Due to this, there are concerns about inflation and the scope for further rise in gold prices has reduced. Overall, gold prices are likely to remain weak and may see considerable fluctuations. The trading range of gold in the near future is expected to be between ₹ 1,40,000 to ₹ 1,47,000.
Sugandha Sachdeva Mitt of SS Wealth said in a report that she believes gold prices may remain under pressure in the near term due to a stronger US dollar, higher bond yields, inflation concerns due to rising crude oil prices, and diminishing expectations of a major interest rate cut by the US Fed.
Sugandha Sachdeva said that internationally, prices are facing stiff resistance in the range of $5,4205,450 an ounce, while it is necessary to sustainably sustain above $5,280 an ounce to resume the broad bullish trend. If prices fail to recapture these levels, they may remain under pressure, and the downside risk may increase towards $4,250 an ounce.

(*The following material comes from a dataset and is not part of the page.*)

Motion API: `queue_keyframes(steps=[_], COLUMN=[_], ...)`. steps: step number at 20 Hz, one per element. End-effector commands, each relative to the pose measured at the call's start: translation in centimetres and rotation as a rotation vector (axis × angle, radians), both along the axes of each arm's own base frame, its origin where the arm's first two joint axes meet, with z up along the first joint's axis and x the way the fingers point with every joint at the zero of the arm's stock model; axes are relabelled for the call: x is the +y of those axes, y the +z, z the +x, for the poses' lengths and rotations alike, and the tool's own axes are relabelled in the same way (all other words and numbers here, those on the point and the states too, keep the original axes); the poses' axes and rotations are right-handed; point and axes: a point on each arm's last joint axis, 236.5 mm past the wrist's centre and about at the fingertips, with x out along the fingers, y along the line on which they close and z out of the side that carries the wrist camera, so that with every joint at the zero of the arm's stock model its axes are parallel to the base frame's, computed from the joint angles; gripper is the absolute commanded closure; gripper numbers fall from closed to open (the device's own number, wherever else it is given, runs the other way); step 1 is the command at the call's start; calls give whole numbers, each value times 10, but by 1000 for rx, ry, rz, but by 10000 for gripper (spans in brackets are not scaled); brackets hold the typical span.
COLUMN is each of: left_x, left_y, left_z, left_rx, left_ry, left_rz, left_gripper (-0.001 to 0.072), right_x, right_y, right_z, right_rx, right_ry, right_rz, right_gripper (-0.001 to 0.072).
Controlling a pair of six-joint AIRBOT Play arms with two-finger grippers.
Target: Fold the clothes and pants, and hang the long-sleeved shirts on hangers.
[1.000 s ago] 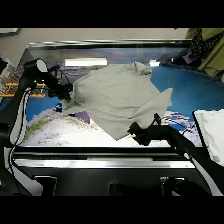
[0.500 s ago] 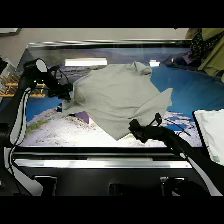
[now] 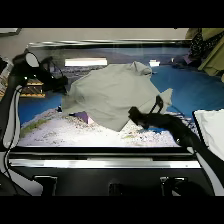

Sugandha Sachdeva in media report that today gold price on MCX is facing strong resistance near Rs 1,70,000 per 10 grams, while Rs 1,65,000 remains an important near-term pivot. As long as prices remain below these levels, the trend is likely to sustain a correction and prices may fall towards Rs 1,35,000 and Rs 1.25 to Rs 1.27 lakh per 10 grams.
How much did gold become cheaper in 50 days?
If we talk about the last 50 days i.e. from the peak of gold till now, the price of gold has come down to Rs 48 thousand per ten grams. On January 29, the price of gold in the futures market of the country was Rs 1,93,096 per 10 grams. From where a fall of Rs 48,604 per 10 grams has been seen in the price of gold. Whereas in the current month also, gold has become cheaper by Rs 17,612 per ten grams. If the price of gold reaches Rs 1.25 lakh, then there will be a decline of more than Rs 68 thousand per ten grams in the price of gold from the peak.